Work order:
Return the whole listing unchanged. Drop the images.

+-------+

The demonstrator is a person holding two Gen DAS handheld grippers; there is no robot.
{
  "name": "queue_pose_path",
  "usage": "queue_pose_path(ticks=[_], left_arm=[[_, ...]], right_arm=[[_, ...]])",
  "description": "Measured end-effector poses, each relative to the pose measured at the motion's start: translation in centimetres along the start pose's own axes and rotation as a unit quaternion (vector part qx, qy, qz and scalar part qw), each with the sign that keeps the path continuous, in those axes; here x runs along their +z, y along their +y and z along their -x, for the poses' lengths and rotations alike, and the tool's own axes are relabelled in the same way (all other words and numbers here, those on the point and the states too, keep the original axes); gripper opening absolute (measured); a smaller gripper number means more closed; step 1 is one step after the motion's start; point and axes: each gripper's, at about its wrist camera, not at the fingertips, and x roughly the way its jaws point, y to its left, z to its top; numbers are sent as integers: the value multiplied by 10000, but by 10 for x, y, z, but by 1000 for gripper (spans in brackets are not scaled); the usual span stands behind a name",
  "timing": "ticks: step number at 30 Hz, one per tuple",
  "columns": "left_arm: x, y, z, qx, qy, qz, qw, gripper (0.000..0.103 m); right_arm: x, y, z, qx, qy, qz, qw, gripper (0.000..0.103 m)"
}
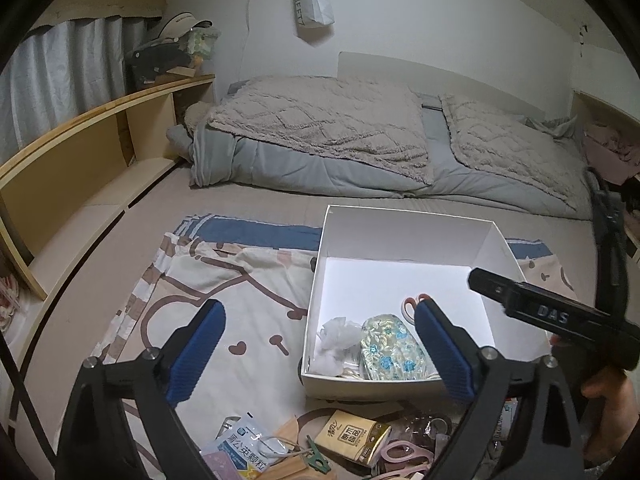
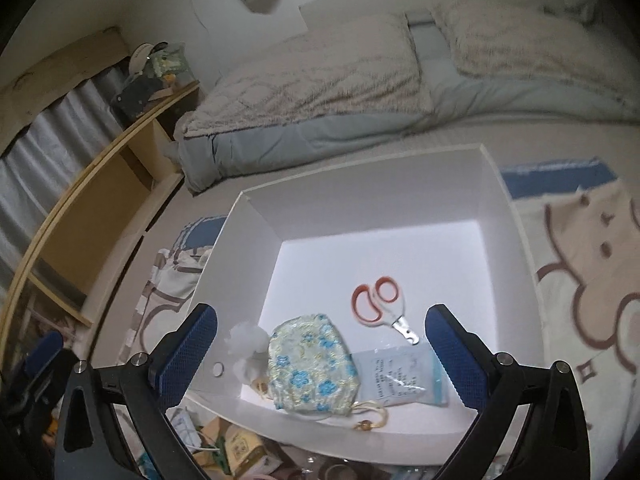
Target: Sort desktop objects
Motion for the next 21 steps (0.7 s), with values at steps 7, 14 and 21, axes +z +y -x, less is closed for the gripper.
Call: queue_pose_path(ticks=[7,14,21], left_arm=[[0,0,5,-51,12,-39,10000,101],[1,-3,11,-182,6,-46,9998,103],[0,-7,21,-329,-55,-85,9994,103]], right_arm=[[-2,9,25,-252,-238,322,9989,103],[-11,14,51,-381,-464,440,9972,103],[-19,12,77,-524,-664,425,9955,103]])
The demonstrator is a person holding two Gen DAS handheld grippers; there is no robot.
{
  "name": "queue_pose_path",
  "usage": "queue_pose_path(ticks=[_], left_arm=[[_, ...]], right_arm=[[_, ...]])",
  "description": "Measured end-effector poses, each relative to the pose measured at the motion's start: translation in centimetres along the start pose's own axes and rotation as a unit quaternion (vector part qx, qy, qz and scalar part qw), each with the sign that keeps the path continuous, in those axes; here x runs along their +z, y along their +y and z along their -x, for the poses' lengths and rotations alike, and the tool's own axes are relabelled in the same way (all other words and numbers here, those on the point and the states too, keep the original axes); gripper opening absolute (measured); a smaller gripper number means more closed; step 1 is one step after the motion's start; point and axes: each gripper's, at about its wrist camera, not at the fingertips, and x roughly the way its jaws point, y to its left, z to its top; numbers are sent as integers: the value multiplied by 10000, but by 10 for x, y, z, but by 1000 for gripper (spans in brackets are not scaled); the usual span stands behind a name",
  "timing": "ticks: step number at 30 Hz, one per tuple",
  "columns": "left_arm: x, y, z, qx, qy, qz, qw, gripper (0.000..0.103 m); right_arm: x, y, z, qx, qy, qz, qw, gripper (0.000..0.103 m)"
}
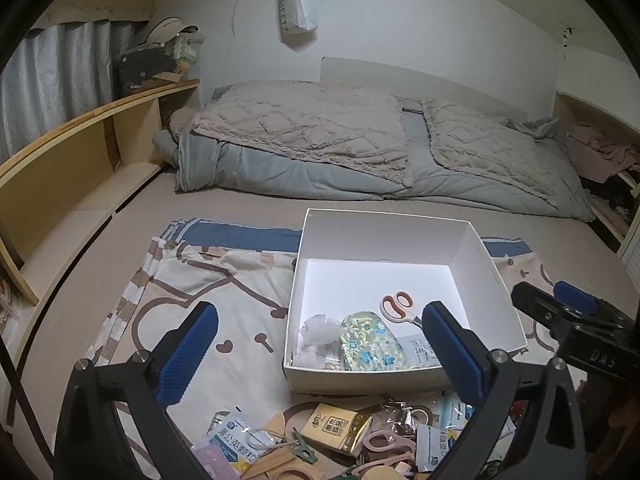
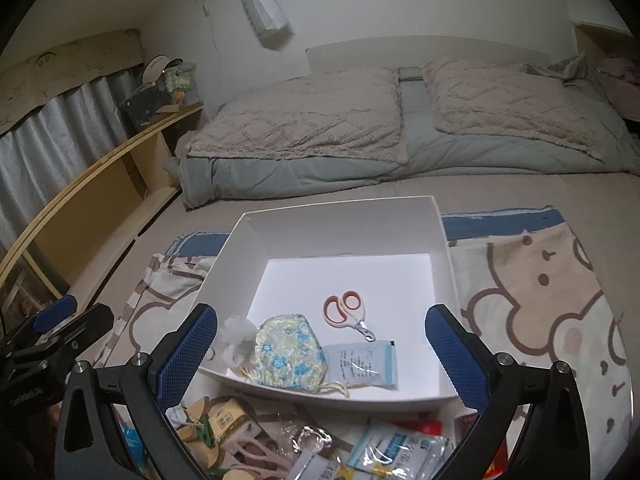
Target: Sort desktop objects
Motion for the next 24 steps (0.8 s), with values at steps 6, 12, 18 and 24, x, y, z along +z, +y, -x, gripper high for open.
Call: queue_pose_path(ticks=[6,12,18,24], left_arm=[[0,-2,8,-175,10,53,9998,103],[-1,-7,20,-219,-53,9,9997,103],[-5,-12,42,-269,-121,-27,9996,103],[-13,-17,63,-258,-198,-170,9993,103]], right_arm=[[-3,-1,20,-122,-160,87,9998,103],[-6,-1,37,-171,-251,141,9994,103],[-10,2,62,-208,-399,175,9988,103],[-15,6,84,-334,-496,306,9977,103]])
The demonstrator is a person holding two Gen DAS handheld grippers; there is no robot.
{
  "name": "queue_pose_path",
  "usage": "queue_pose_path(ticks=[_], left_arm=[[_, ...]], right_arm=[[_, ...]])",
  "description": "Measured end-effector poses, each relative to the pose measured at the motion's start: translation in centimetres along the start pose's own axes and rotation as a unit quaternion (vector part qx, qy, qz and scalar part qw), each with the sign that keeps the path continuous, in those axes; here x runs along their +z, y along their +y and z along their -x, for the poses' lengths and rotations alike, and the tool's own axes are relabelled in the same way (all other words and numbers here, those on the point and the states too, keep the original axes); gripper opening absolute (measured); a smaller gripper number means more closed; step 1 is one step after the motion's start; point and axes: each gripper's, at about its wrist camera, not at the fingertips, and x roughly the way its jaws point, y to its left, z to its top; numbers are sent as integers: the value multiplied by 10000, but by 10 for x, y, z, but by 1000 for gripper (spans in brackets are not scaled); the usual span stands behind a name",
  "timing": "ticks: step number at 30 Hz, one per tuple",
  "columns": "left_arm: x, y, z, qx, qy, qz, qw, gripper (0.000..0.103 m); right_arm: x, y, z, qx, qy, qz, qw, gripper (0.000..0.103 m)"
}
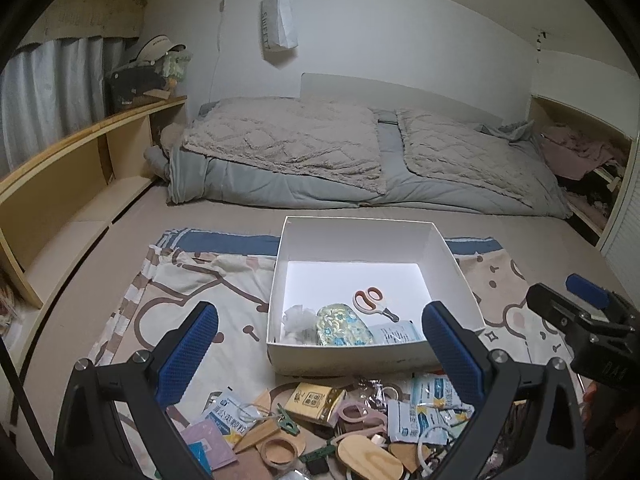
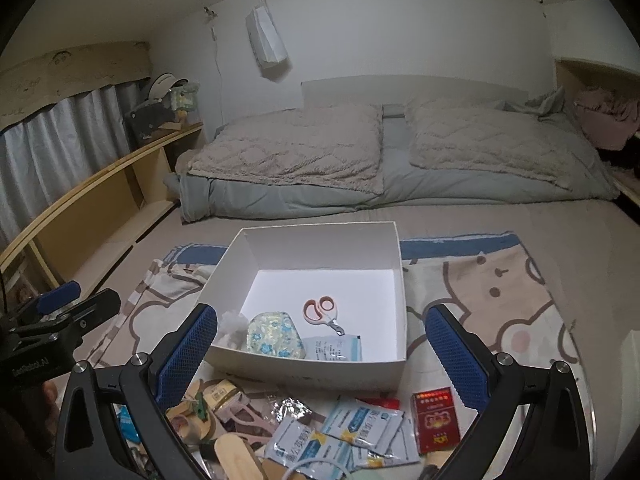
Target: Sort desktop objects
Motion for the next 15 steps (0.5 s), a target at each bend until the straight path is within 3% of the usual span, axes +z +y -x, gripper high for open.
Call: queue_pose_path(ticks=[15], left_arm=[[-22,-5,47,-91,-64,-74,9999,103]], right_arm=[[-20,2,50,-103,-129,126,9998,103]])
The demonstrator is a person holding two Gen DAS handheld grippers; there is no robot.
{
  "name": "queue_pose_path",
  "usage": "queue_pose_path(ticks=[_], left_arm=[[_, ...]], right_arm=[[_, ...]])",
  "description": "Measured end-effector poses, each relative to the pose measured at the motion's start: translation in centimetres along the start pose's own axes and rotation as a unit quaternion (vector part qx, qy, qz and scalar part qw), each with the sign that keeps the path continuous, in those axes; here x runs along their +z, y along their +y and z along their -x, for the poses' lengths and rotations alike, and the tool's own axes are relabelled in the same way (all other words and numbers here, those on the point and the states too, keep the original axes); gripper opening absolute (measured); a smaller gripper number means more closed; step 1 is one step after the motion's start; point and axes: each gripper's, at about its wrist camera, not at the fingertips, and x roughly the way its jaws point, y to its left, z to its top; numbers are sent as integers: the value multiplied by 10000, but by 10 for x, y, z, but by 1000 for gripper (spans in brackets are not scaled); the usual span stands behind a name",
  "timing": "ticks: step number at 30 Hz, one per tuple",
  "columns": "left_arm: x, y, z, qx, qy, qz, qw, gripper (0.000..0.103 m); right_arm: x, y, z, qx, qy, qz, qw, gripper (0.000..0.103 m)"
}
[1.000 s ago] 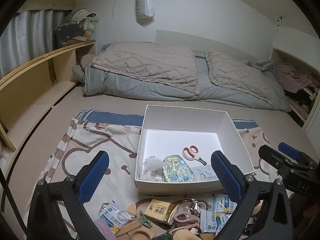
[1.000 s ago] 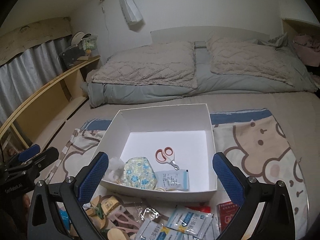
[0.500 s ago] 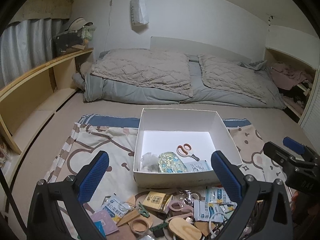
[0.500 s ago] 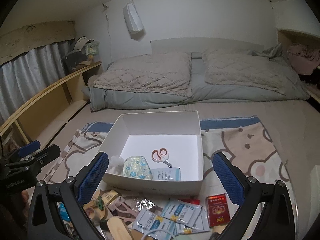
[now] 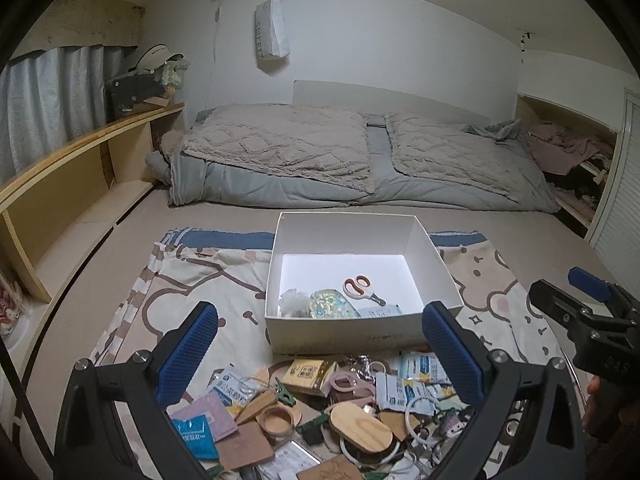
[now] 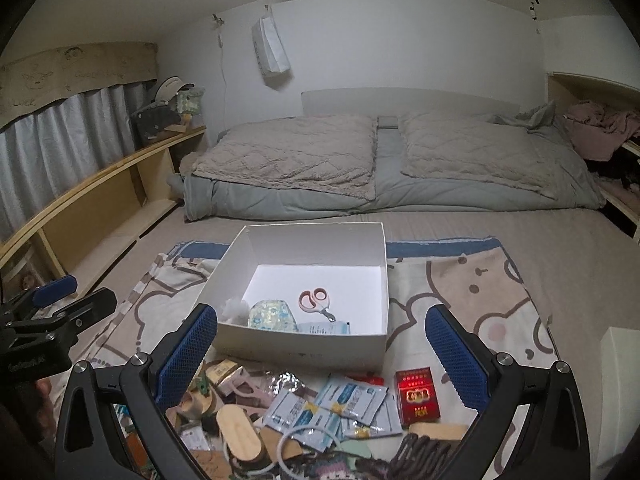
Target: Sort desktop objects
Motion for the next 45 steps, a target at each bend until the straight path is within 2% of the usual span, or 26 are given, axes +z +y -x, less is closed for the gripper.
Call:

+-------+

Your response:
The demonstrator is a person holding two Gen DAS handheld grippers; there is no robot.
{
  "name": "queue_pose_path",
  "usage": "queue_pose_path(ticks=[_], left_arm=[[_, ...]], right_arm=[[_, ...]])",
  "description": "Measured end-effector poses, each relative to the pose measured at the motion's start: translation in centimetres along the start pose's own axes and rotation as a unit quaternion (vector part qx, qy, qz and scalar part qw), each with the sign that keeps the path continuous, in those axes; here x runs along their +z, y along their +y and z along their -x, for the poses' lengths and rotations alike, and the tool's own axes are relabelled in the same way (all other words and numbers here, those on the point and the states too, keep the original axes); gripper opening absolute (measured); a smaller gripper number means more closed; step 1 is one step after the motion's start; point and axes: each gripper's, at about its wrist camera, not at the fingertips, and x roughly the way its jaws point, y to its left, z to its top; numbers are sent as integers: the value multiplied by 10000, but by 10 for x, y, z, but by 1000 for gripper (spans in brackets are not scaled); the usual span stands behind a name",
  "timing": "ticks: step number at 30 Hz, one per tuple",
  "columns": "left_arm: x, y, z, qx, qy, qz, qw, gripper (0.000..0.103 m); right_arm: x, y, z, qx, qy, qz, qw, gripper (0.000..0.103 m)"
}
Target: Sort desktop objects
Motion for the next 21 steps (0.7 s), with values at steps 7, 14 and 21, axes +z +y -x, less is closed for the gripper.
Call: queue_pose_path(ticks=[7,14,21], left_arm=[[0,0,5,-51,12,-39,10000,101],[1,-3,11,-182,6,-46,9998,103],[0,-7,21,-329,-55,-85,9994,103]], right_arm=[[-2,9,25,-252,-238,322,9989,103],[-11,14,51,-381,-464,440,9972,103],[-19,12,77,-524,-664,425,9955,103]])
The demonstrator is a person holding two Gen DAS handheld grippers; there is no robot.
{
  "name": "queue_pose_path",
  "usage": "queue_pose_path(ticks=[_], left_arm=[[_, ...]], right_arm=[[_, ...]])",
  "description": "Measured end-effector poses, each relative to the pose measured at the motion's start: translation in centimetres along the start pose's own axes and rotation as a unit quaternion (vector part qx, qy, qz and scalar part qw), each with the sign that keeps the path continuous, in those axes; here x runs along their +z, y along their +y and z along their -x, for the poses' lengths and rotations alike, and the tool's own axes are relabelled in the same way (all other words and numbers here, those on the point and the states too, keep the original axes); gripper opening absolute (measured); a smaller gripper number means more closed; step 1 is one step after the motion's start; point and axes: each gripper's, at about its wrist camera, not at the fingertips, and x roughly the way its jaws point, y to its left, z to its top; numbers are sent as integers: the value multiplied by 10000, but by 10 for x, y, z, but by 1000 for gripper (spans in brackets are not scaled); the usual span stands behind a name",
  "timing": "ticks: step number at 30 Hz, one per tuple",
  "columns": "left_arm: x, y, z, qx, qy, qz, qw, gripper (0.000..0.103 m); right_arm: x, y, z, qx, qy, qz, qw, gripper (0.000..0.103 m)"
}
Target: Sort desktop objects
Motion for the next 24 steps (0.8 s), with values at steps 6, 12, 18 and 24, x, y, z along +z, +y, -x, gripper high for open.
Call: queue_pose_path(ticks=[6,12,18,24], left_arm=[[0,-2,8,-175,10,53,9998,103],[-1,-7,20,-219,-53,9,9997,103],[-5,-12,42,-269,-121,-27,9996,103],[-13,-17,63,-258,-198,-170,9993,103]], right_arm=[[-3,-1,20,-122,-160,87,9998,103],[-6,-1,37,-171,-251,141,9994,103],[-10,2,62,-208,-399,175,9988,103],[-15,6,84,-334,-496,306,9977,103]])
The demonstrator is a person holding two Gen DAS handheld grippers; there is no robot.
{
  "name": "queue_pose_path",
  "usage": "queue_pose_path(ticks=[_], left_arm=[[_, ...]], right_arm=[[_, ...]])",
  "description": "Measured end-effector poses, each relative to the pose measured at the motion's start: translation in centimetres along the start pose's own axes and rotation as a unit quaternion (vector part qx, qy, qz and scalar part qw), each with the sign that keeps the path continuous, in those axes; here x runs along their +z, y along their +y and z along their -x, for the poses' lengths and rotations alike, and the tool's own axes are relabelled in the same way (all other words and numbers here, those on the point and the states too, keep the original axes); gripper opening absolute (measured); a smaller gripper number means more closed; step 1 is one step after the motion's start; point and axes: each gripper's, at about its wrist camera, not at the fingertips, and x roughly the way its jaws point, y to its left, z to its top; numbers are sent as integers: the value multiplied by 10000, but by 10 for x, y, z, but by 1000 for gripper (spans in brackets are not scaled); the usual span stands behind a name",
  "timing": "ticks: step number at 30 Hz, one per tuple",
  "columns": "left_arm: x, y, z, qx, qy, qz, qw, gripper (0.000..0.103 m); right_arm: x, y, z, qx, qy, qz, qw, gripper (0.000..0.103 m)"
}
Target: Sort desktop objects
Motion for the next 15 steps (0.5 s), a target at each bend until the straight path is within 3% of the usual span, axes +z +y -x, gripper high for open.
Call: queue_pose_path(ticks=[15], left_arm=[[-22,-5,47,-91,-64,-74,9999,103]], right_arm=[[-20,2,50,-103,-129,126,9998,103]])
The demonstrator is a person holding two Gen DAS handheld grippers; there is no robot.
{
  "name": "queue_pose_path",
  "usage": "queue_pose_path(ticks=[_], left_arm=[[_, ...]], right_arm=[[_, ...]])",
  "description": "Measured end-effector poses, each relative to the pose measured at the motion's start: translation in centimetres along the start pose's own axes and rotation as a unit quaternion (vector part qx, qy, qz and scalar part qw), each with the sign that keeps the path continuous, in those axes; here x runs along their +z, y along their +y and z along their -x, for the poses' lengths and rotations alike, and the tool's own axes are relabelled in the same way (all other words and numbers here, those on the point and the states too, keep the original axes); gripper opening absolute (measured); a smaller gripper number means more closed; step 1 is one step after the motion's start; point and axes: each gripper's, at about its wrist camera, not at the fingertips, and x roughly the way its jaws point, y to its left, z to its top; numbers are sent as integers: the value multiplied by 10000, but by 10 for x, y, z, but by 1000 for gripper (spans in brackets are not scaled); the usual span stands behind a name",
  "timing": "ticks: step number at 30 Hz, one per tuple",
  "columns": "left_arm: x, y, z, qx, qy, qz, qw, gripper (0.000..0.103 m); right_arm: x, y, z, qx, qy, qz, qw, gripper (0.000..0.103 m)"
}
[1.000 s ago] 
[1.000 s ago] 
[0.500 s ago] 
[0.500 s ago] 
[now] 
[now] 
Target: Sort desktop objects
Motion for the next 45 steps, a target at each bend until the straight path is within 2% of the usual span, or 26 are given, axes +z +y -x, less is closed for the gripper.
Call:

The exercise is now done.